Merger Forest Layout

The forest data is stored in HDF5 files, in one-dimensional arrays under the group forest. If the forest is split into multiple files, each file is closed, i.e. individual trees are never split.

Instead of using array pointers, the tree-hierarchy is embedded in the ordering of the data. Array pointers to descendant and progenitor halos can be generated during the read-in of the forest data, see haccytrees.mergertrees.read_forest(). The tree data is ordered depth-first and by tree-node-mass, i.e. a main-progenitor branch is contiguous in the array, starting from the root halo. This layout also has the advantage that a sub-tree (e.g. starting from a progenitor at redshift 1) is contiguous in the data arrays. To facilitate extracting a sub-tree, there is a forest array branch_size, which stores the size of each halo’s subtree.

The following figure illustrates a small forest with two trees, spanning 10 snapshots:

../../_images/mergertree_layout_sketch.svg

Memory layout of a tree. Numbers show the array position, arrows incidate mergers. Each row is the main progenitor branch of the first halo in that row, columns are snapshots, starting with the latest snapshot (z=0) on the left.
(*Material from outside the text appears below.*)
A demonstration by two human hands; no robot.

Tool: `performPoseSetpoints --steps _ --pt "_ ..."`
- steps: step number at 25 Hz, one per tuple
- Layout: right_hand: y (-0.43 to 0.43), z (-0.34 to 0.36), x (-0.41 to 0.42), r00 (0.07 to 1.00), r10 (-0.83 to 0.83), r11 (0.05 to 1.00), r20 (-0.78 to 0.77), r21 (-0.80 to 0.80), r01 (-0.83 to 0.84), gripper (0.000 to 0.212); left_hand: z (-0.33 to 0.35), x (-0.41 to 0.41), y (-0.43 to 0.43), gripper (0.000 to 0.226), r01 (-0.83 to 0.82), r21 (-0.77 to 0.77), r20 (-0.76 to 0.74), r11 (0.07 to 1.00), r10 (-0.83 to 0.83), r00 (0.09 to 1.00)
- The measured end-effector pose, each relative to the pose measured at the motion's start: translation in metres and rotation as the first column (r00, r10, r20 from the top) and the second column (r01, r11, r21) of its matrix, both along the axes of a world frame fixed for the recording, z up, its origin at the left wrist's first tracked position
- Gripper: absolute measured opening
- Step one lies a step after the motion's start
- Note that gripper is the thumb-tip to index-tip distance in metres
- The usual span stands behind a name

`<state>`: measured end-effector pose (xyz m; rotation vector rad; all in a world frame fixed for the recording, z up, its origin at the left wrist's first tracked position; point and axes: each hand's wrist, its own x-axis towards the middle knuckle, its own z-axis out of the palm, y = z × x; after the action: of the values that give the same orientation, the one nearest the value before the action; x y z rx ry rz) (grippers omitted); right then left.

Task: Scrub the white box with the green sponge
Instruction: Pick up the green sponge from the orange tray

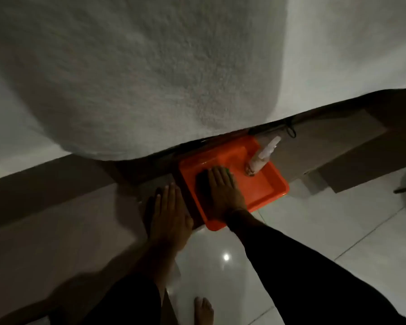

The trees start with the root halo at the latest snapshot, followed by its main progenitor branch. Then, the array continues with the earliest merger into this branch and its progenitors, and so on. In the following table, we list the branch size of each of the halos. Note that branch_size refers to the size of the subtree starting at this halo.

index

snapnum

branch_size

0

9

46

1

8

33

2

7

32

3

6

16

4

5

15

5

4

8

6

3

7

7

2

3

8

1

2

9

0

1

10

2

3

11

1

2

12

0

1

13

4

6

14

3

3

15

2

2

16

1

1

17

3

2

18

2

1

46

9

13

47

8

12

The snapnum column and the ordering of our data are sufficient to reconstruct the tree structure. During read-in of the forests, the code constructs additional arrays that help navigating the tree, without having to be aware of the data layout:

  • desc_index: the array index to the descendant halo

  • progenitor_array, progenitor_offset, progenitor_count: These arrays help finding the indices of all progenitors associated with a halo, ordered by tree_node_mass:

    start = forest['progenitor_offset'][i]
    end = start + forest['progenitor_count'][i]
    progenitor_indices = progenitor_array[start:end]
    

Available Columns

Here is a list of all data-columns in the HDF5 files as well as the arrays that are automatically constructed by haccytrees during the reading of those files:

Columns stored in the HDF5 file

Key

Description

Units

tree_node_index

the unique ID given to the halo in the treenode files

desc_node_index

the tree_node_index of the descendant halo, -1 if no descendant

fof_halo_tag

the FoF halo ID given by the in-situ halofinder. For a fragmented halo (Dealing with Fragments), the tag is negative

snapnum

the enumerated output, starting at 0 for the first snapshot

tree_node_mass

the FoF mass of the halo, corrected for fragments

\(h^{-1}M_\odot\)

fof_halo_mass

the FoF mass of the halo

\(h^{-1}M_\odot\)

fof_halo_count

the number of particles in the FoF group

sod_halo_mass

the SOD mass (usually at 200c overdensity)

\(h^{-1}M_\odot\)

sod_halo_radius

the SOD radius (usually at 200c overdensity)

\(h^{-1}\mathrm{Mpc}\)

sod_halo_cdelta

the SOD concentration parameter

sod_halo_cdelta_error

the error estimate of sod_halo_cdelta

sod_halo_cdelta_accum

the SOD concentration parameter calculated using the accumulated mass algorithm

sod_halo_cdelta_peak

the SOD concentration parameter calculated using the dM/dr peak algorithm

xoff_fof

the offset of the FoF center of mass and potential minimum, normalized by sod_halo_radius

xoff_sod

the offset of the SOD center of mass and potential minimum, normalized by sod_halo_radius

xoff_com

the offset of the FoF center of mass and the SOD center of mass, normalized by sod_halo_radius

branch_size

the size (in the forest array) of the subtree starting at this halo

Additional columns generated during reading

Key

Description

scale_factor

scale factor

halo_idx

the array position of the halo, created during the reading of the forest file

descendant_idx

the array position of the descendant halo, created during the reading of the forest file

progenitor_count

the number of progenitor this halo has

progenitor_offset

the location in the progenitor_array where the array indices to the progenitors are stored

The reader also generates a progenitor_array storing the indices of the progenitor halos for each halo. This array can be used in conjunction with progenitor_count and progenitor_offset. See Reading a Merger Forest for more details.